Keeping your pet safe and healthy this summer can be as easy as avoiding the ABCs of pet dangers: azaleas, bees, chewing gum and more.
You may be well-schooled on the reasons to never leave a pet in an enclosed car and you may dutifully apply monthly flea and tick preventives to keep parasites off your dog or cat. But summer can be prime time for serious and surprising perils for your pet.
“As a veterinarian, I’ve treated far too many pets for heat-related conditions,” notes Marty Becker, DVM, best-selling author from Bonners Ferry, Idaho. “Heed the early signs of overheating: rapid panting, glassy eyes, drooling, acting confused, seeking shade, pacing and lying down frog-legged.”
But think beyond heat-related problems this summer. Be your pet’s best health ally by reducing their risks to these other summertime dangers:
1. Sunlight-induced burns and skin cancers. Dogs who sprint along beach shores and indoor, pink-nosed cats who seek sunny windowsills to nap share a health risk of developing severe sunburns or worse, solar-induced cancers.

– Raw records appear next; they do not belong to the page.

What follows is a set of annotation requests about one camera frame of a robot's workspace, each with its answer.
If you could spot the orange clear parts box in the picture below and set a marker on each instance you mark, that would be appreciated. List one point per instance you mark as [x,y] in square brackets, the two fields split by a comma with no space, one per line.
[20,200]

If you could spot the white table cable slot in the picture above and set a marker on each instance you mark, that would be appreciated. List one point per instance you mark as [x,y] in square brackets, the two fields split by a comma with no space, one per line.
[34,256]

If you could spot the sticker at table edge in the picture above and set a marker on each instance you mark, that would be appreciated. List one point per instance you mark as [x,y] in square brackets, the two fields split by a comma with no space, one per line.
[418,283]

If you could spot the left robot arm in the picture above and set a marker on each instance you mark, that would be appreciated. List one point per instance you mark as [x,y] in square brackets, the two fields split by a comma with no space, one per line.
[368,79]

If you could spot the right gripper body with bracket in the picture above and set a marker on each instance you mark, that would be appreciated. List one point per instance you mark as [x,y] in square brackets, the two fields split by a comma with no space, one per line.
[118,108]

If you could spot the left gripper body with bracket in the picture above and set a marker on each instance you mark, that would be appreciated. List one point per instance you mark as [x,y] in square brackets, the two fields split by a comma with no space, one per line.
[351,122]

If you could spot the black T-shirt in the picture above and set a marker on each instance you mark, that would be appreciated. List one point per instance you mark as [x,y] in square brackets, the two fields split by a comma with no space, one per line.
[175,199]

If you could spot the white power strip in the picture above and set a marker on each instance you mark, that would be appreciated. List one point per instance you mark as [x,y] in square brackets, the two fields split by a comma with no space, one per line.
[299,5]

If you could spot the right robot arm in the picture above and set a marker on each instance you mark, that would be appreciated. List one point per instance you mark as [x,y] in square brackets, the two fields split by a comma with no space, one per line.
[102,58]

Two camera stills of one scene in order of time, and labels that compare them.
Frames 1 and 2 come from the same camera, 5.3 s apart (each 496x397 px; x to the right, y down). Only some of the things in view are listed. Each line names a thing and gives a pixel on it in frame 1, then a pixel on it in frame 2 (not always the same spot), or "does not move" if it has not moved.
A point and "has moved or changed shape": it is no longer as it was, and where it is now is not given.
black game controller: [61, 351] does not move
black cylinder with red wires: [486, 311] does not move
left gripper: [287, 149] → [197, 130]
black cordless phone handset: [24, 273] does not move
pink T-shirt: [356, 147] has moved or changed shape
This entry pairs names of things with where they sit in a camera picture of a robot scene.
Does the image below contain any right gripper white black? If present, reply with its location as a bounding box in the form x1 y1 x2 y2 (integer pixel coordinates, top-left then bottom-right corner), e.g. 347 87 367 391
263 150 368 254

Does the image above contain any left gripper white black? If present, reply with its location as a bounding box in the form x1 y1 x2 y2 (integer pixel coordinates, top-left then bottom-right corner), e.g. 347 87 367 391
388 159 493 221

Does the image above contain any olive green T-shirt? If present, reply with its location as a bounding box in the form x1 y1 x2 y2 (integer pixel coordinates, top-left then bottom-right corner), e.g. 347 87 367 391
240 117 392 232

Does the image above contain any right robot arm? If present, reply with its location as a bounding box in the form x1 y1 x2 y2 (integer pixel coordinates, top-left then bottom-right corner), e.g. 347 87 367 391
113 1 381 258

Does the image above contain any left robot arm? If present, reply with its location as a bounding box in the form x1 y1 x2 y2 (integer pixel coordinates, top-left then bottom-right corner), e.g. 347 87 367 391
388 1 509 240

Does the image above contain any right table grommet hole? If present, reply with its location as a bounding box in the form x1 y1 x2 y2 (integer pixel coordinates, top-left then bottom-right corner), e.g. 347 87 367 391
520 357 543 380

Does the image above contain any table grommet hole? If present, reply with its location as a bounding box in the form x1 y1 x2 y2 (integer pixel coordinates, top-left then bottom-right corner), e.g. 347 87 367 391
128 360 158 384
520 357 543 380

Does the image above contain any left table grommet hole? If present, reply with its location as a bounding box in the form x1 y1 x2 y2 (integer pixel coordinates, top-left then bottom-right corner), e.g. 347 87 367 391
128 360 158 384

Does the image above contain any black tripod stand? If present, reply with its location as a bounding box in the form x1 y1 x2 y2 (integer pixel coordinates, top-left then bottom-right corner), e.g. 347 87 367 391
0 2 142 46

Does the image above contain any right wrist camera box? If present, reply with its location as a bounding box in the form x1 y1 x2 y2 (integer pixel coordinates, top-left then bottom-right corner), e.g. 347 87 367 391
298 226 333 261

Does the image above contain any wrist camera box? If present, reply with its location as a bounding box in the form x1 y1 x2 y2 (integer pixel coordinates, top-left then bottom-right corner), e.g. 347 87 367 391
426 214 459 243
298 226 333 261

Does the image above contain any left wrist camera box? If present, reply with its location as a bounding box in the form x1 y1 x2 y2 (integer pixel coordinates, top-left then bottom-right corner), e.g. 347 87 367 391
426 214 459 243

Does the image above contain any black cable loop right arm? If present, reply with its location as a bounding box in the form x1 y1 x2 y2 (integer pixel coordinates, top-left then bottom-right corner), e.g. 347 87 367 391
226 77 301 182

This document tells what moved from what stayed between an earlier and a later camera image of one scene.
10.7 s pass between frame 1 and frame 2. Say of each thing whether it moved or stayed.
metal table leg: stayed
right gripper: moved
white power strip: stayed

“Solar-induced cancers, such as squamous cell carcinoma, are often located on the bellow, inner limbs, noses, lips, eyelids and ears of pets,” says Brenda Phillips, DVM, a board-certified veterinary oncologist on staff at the Veterinary Specialty Hospital in San Diego.
Safety tactics: Block windowsill access on your east-west facing windows to dodge the sun’s strongest rays and direct your indoor cat to window perches with plush extensions on your north-south facing windows. Or, tint your windows or install solar or honeycomb shades.
For your out-and-about dog, clad him in sun-safe pet clothing containing Sun Protection Factor (SPF) chemicals to shield his skin from ultraviolet rays on beach outings, long hikes or trips to outdoor flea markets. Apply veterinarian-approved sunscreens on your dog’s abdomen, tips of the nose and ears. Finally, perform the palm-pavement test. If the surface is too hot for your palm, it is too hot for your dog’s paw pads.
2. Bees on a mission. These buzzing insects are most active during sunny days as they go on search-and-sip missions to pollinate specific plants. Curious dogs or cats often get stung on their noses or paws.
“Try to remove the stinger as quickly as possible by using a credit card to scrape it out to stop the spread of the venom. The stinger can pulsate venom into a dog or cat for up to two or three minutes after being separated from the bee,” says Arnold Plotnick, DVM, a veterinarian who operates Manhattan Cat Specialists in New York City. “And contact your veterinarian immediately if swelling grows and your pet is having difficulty breathing.”
Safety tactics: Time your dog’s leashed walks in the morning and evening hours and steer clear of ground covers where bees are busy. In your backyard garden, select flowers such as red roses, jasmine and zinnias that attract butterflies more than bees, adds Judy Macomber, a master gardener and owner of a pet publication in Vista, California.
3. Pet-dangerous plants. Before you turn your backyard or home interior into a garden wonderland, check the Pet Poison Helpline site for a list of plants toxic to pets. Topping this list are such popular plants as azaleas, lily-of-the-valley, oleander, philodendron and daffodils.
Safety tactics: Design your backyard with pet zones and consult a master gardener in your area for pet-friendly gardening tips. Macomber recommends hoisting plants in pots out of paws’ reach and treating your pet to a healthy garden ‘salad’ bar by dedicating a section of your garden to growing these pet-friendly greens: barley, alfalfa and wheatgrass.
4. Sugar-free gum. While this calorie-free treat keeps your breath fresh, its active ingredient, xylitol, can be potentially fatal to your dog or cat, who can be drawn to the package of gum because of its shiny wrapper or because it contains your scent.
Safety tactics: Treat your gum like you do other medicines and household cleaners by keeping it in places out of access to your pet. Never leave a package of gum in an opened purse, on the kitchen counter or in your car for your curious pet to investigate by eating it.
5. Lakes, ponds and oceans. Some dogs love water play so much that they should be nicknamed Flipper. Choose your dog’s water source carefully. Avoid water that is stagnant or that has algae on it and never let your dogs swim in small ponds constructed to drain water from housing developments. They contain a lot of chemicals, such as those used on lawns.
“For dogs who do like to swim and are good at it (such as retrievers), be aware of tides, currents, rough water and high waves,” says Dr. Becker. “Enforce ‘time outs’ to ensure your dog who loves to fetch balls is rested because even good canine swimmers can drown.”
Safety tactics: Always put your water-loving dog in a canine life-safety vest. You can skip the lakes and oceans and let him frolic in a plastic kiddy pool in your backyard. Toss in floating dog toys for him to retrieve.
Parting advice: Be your pet’s best health ally by taking a veterinarian-approved pet first aid/CPR class. Knowing what to do—and what not to do—in a pet emergency when minutes count is your safest way to protect your pet.